/SplatFormer

SplatFormer: Point Transformer for Robust 3D Gaussian Splatting

Primary LanguagePython

SplatFormer: Point Transformer for Robust 3D Gaussian Splatting

Project page | Paper
Teaser image

This repo contains the official implementation for the paper "SplatFormer: Point Transformer for Robust 3D Gaussian Splatting". Our approach uses a point transformer to refine 3DGS for out-of-distribution novel view synthesis in a single feed-forward.

Installation

We tested on a server configured with Ubuntu 22.04, cuda 11.8, and gcc 8.5.0. Other similar configurations should also work.

git clone --recursive git@github.com:ChenYutongTHU/SplatFormer.git
cd SplatFormer
conda create -n splatformer python=3.8 -y
conda activate splatformer

# Install the pytorch version for your cuda version.
pip install torch==2.1.2 torchvision==0.16.2 torchaudio==2.1.2 --index-url https://download.pytorch.org/whl/cu118

# Install pointcept and flash-attention for point transformer v3
pip install Pointcept/
pip install flash-attn --no-build-isolation

# Install Other dependencies
pip install -r requirements.txt

# Install gsplat
pip install git+https://github.com/nerfstudio-project/gsplat.git@v0.1.11

Out-of-distribution (OOD) Novel View Synthesis Test Sets

Our OOD-NVS test sets can be downloaded here. There are three object-centric OOD NVS test sets rendered from ShapeNet-core, Objaverse-v1, and GSO, and one real-world iPhone image set captured by us. All scene directories are in colmap-like structure.

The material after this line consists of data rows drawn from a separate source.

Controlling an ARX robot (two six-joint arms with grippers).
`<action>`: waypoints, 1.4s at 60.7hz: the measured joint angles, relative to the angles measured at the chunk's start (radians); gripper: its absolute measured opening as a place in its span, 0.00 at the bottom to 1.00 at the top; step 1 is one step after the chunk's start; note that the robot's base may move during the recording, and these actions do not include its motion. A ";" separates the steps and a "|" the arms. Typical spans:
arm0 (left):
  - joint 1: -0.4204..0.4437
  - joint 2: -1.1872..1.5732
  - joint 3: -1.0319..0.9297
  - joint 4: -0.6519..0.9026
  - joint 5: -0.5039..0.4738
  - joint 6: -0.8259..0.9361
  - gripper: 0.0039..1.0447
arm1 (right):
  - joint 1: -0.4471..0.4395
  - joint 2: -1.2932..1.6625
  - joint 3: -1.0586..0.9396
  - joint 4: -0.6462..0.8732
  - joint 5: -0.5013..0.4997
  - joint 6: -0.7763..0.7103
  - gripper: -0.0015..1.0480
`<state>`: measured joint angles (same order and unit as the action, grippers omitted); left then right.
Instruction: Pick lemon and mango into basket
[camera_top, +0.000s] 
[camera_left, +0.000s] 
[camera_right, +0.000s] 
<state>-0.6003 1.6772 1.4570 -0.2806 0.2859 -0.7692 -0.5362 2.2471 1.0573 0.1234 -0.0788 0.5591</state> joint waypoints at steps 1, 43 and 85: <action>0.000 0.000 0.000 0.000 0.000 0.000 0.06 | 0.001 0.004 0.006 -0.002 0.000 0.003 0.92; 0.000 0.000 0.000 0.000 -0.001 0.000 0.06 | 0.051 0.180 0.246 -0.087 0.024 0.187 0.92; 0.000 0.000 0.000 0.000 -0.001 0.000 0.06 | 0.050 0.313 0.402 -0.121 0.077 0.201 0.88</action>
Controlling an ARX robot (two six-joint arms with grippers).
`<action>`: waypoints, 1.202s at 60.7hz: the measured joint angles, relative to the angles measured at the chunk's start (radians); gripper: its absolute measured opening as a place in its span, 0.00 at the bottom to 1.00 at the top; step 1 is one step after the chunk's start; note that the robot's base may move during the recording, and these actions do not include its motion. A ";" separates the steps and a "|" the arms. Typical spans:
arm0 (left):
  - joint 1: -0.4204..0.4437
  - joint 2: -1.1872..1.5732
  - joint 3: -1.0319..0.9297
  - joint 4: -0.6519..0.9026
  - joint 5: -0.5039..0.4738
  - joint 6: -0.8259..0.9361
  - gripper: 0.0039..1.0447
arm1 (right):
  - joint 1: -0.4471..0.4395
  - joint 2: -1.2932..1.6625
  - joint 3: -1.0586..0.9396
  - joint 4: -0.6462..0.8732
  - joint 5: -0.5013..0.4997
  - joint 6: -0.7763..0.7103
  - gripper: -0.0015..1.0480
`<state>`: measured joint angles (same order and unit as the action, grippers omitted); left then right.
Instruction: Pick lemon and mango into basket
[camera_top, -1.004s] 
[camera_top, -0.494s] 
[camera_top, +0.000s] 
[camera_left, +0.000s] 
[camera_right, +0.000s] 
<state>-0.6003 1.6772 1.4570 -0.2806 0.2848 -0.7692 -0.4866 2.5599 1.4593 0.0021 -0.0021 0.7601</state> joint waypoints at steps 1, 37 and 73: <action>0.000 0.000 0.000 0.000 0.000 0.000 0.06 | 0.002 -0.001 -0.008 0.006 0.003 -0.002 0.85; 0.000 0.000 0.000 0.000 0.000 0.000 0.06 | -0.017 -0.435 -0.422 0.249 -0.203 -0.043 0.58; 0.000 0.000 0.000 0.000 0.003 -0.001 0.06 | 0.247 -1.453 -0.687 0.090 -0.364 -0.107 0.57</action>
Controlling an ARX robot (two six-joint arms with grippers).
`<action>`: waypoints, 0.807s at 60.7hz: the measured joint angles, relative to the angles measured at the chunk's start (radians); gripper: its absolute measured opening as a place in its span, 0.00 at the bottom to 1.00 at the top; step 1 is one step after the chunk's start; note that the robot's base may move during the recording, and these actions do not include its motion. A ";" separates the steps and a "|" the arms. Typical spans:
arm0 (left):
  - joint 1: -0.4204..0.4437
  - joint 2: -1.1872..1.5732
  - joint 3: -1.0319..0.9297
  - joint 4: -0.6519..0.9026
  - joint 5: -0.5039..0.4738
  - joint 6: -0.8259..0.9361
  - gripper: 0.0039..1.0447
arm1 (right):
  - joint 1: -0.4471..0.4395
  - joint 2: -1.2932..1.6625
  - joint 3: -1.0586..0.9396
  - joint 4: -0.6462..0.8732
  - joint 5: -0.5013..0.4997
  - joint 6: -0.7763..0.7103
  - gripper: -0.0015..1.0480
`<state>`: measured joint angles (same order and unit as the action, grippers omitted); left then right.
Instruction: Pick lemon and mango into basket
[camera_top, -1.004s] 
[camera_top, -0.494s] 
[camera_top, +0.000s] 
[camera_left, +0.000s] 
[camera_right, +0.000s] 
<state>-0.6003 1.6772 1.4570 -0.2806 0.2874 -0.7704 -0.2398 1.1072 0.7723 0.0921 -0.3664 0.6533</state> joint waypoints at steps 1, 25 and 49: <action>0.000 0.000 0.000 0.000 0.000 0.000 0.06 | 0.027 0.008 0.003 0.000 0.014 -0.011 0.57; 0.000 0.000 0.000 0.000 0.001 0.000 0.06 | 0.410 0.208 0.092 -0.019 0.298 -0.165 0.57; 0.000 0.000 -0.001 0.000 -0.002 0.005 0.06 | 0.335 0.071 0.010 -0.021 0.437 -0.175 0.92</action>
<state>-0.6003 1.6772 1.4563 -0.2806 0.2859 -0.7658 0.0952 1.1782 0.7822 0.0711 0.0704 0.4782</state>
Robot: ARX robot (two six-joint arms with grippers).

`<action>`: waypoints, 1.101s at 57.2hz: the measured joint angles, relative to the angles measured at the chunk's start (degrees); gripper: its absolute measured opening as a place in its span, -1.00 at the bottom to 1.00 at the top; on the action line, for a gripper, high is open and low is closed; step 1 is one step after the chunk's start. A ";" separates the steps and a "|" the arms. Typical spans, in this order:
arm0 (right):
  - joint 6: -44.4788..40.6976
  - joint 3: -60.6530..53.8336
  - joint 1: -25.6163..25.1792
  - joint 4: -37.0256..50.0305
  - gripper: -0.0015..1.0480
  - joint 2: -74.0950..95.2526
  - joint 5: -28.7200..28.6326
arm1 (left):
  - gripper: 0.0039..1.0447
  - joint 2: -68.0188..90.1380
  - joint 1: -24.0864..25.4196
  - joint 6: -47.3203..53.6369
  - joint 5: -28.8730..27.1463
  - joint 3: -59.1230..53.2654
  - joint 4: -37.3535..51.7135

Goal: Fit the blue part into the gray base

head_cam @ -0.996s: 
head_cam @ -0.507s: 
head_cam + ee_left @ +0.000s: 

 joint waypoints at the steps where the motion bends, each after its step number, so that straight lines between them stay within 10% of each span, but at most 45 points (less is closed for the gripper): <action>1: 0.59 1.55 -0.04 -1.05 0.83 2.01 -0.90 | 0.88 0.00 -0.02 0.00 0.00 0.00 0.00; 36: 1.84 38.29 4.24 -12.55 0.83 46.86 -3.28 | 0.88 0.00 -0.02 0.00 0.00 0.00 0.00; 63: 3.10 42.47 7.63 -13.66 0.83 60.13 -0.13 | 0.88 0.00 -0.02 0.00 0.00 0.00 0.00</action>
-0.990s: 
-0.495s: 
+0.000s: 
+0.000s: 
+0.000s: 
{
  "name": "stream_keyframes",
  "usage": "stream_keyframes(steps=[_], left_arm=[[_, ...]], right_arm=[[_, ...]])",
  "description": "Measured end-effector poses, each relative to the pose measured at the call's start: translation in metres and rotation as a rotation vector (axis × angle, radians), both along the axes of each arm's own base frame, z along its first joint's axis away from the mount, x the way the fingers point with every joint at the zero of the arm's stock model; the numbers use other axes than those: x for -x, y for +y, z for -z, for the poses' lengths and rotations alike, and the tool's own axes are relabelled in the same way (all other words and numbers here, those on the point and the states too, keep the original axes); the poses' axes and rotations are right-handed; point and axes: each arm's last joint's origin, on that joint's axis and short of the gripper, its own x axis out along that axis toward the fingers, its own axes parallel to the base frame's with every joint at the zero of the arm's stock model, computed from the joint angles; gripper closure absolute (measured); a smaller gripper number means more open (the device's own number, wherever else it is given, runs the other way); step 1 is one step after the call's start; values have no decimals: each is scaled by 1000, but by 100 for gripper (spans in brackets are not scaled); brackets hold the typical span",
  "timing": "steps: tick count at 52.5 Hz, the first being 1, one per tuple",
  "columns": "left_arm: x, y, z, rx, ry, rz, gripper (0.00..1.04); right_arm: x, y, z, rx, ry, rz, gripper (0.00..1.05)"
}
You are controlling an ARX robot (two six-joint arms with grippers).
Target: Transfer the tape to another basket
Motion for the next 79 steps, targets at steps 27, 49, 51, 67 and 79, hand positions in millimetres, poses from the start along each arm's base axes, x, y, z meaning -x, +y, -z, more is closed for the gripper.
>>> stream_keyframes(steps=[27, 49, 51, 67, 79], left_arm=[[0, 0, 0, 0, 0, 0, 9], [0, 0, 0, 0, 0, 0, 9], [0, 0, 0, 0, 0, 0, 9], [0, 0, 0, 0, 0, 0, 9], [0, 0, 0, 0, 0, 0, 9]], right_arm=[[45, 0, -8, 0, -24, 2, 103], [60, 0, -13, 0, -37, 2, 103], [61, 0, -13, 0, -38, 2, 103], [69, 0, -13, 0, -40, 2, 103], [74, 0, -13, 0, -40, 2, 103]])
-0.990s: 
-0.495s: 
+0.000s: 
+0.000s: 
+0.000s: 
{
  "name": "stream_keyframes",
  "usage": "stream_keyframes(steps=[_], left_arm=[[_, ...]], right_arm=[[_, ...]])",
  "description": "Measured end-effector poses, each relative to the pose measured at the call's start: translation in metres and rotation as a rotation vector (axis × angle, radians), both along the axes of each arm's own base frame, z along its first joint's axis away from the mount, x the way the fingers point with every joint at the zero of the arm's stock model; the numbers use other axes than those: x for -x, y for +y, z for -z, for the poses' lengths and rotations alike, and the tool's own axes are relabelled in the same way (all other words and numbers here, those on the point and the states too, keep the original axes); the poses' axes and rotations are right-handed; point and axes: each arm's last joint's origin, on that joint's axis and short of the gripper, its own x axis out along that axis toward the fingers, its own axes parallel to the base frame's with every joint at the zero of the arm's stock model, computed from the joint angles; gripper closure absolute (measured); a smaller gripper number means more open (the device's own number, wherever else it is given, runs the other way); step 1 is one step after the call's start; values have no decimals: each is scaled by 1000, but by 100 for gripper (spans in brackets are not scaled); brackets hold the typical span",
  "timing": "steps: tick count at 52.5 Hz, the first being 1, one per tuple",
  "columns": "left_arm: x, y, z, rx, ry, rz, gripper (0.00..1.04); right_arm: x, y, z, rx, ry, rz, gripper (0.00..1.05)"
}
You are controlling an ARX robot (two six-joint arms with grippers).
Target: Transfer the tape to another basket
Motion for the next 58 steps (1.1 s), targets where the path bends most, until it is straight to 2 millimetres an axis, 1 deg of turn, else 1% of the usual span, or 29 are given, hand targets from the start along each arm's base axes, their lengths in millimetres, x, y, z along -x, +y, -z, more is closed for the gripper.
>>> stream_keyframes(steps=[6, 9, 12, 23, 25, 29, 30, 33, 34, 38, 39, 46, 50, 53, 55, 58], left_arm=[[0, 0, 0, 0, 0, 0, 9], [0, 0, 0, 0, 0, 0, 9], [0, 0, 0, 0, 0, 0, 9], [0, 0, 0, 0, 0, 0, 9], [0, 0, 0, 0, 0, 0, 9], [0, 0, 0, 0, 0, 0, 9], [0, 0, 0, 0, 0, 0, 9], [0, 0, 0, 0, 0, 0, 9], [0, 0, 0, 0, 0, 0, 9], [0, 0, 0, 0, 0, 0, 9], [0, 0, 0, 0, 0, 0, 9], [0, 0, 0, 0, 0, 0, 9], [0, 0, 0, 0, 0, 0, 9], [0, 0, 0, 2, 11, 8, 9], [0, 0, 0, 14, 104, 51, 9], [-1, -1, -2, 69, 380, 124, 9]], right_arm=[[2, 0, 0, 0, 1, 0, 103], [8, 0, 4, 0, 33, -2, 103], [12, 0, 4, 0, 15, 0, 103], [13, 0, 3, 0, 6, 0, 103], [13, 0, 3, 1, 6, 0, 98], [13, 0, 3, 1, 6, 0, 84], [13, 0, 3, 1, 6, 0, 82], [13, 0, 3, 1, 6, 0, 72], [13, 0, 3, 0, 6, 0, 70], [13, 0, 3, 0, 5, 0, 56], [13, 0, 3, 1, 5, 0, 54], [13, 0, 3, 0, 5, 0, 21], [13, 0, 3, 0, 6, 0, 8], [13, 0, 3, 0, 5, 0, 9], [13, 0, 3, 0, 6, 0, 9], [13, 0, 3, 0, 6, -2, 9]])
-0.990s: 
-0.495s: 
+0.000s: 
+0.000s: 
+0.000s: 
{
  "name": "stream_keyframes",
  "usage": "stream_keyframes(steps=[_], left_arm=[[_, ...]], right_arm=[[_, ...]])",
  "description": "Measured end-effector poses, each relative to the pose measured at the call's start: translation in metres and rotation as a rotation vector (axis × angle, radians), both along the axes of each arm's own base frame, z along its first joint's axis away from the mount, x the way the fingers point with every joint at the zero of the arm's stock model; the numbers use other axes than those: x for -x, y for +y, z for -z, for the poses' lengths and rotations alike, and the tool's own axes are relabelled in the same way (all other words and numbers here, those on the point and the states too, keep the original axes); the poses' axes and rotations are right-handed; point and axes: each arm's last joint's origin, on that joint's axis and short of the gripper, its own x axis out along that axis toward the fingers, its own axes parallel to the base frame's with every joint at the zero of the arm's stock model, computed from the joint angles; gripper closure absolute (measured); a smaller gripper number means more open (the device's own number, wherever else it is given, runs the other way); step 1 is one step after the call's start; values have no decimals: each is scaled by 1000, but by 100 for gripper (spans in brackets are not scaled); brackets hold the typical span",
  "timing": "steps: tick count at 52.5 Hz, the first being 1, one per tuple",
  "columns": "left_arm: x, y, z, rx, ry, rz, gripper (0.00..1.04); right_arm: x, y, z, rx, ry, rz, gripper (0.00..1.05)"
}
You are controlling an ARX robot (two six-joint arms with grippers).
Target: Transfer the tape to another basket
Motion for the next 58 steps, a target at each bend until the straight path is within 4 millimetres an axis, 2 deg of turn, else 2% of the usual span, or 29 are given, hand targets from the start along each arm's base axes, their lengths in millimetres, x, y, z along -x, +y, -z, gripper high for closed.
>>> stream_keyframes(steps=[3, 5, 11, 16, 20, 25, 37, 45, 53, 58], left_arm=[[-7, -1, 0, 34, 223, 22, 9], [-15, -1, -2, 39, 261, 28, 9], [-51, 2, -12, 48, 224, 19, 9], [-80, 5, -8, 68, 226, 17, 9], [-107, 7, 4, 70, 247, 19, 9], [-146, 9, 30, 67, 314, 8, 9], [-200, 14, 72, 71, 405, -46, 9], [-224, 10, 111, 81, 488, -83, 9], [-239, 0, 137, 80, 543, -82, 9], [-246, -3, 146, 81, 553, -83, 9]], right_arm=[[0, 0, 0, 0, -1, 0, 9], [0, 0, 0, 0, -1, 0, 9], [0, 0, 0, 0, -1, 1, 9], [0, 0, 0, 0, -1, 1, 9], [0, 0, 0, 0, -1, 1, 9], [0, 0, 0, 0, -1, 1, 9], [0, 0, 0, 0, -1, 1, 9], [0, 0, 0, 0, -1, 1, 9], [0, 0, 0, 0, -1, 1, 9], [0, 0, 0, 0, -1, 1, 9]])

For object-centric, you can follow this instruction to re-render the 3D scenes by yourself. We use the ground-truth camera pose provided by Blender and save the bounding box coordinates of the object, which will be used in initialization for 3DGS training.

For real-world iPhone captures, we use hloc to estimate the camera poses. The provided point cloud is estimated from the training cameras and the provided images are already undistorted.

Training SplatFormer

Training set generation

We provide rendering and 3DGS scripts to generate our training datasets. Please see DatasetGenerator for more details. After generating the rendered images and initial 3DGS, please put them under train-set as

.
└── train-set                    
    ├── objaverseOOD 
        ├── colmap
           ├── 
        ├── nerfstudio   
           ├──  

We also provide a small subset of our training set here.

Train

sh scripts/train-on-objaverse_gpux8-accum4.sh
sh scripts/train-on-shapenet_gpux8-accum4.sh

By default, we use 8x4090 gpus or 8x3090 gpus, and a accumulation step of 4. You can change the configurations in the training script. You can download our trained checkpoints here.

Evaluating SplatFormer

To evaluate the trained SplatFormer, please download the OOD-NVS test sets and the initial 3DGS trained using the input views, unextract them and put them under test-set/ as

.
└── test-set                    
    ├── GSOOOD  
        ├── colmap
        └── nerfstudio     
    ├── objaverseOOD         
    └── RealOOD                

You can download SplatFormers trained on Objaverse-v1 here and run the evaluations.

sh scripts/train-on-objaverse_inference.sh # Evaluate the model trained on Objaverse-v1 on Objaverse-OOD, GSO-OOD, and Real-OOD
sh scripts/train-on-objaverse_inference.sh # Evaluate the model trained on ShapeNet on ShapeNet-OOD

Then under the output directory (e.g. outputs/objaverse_splatformer/test), you can see the evaluation metrics in eval.log, OOD renderings in objaverse/pred, and compare with 3DGS in objaverse/compare.

  • Note: Our SplatFormer takes 3DGS trained for 10k steps as input. In our paper, we report 3DGS trained for 30k steps (default setting) as baselines. The two 3DGS training configurations lead to only small difference in the evaluation performance.

Citation

If you find our work helpful, please consider citing:

@misc{chen2024splatformer,
    title={SplatFormer: Point Transformer for Robust 3D Gaussian Splatting}, 
    author={Yutong Chen and Marko Mihajlovic and Xiyi Chen and Yiming Wang and Sergey Prokudin and Siyu Tang},
    year={2024},
    eprint={2411.06390},
    archivePrefix={arXiv},
    primaryClass={cs.CV},
    url={https://arxiv.org/abs/2411.06390}, 
}

LICENSE

The objects from objaverse-v1 we use for training and test are all licensed as creative commons distributable objects. The Google Scanned Objects (GSO) dataset is under the CC-BY 4.0 License. Please refer to their websites for more details.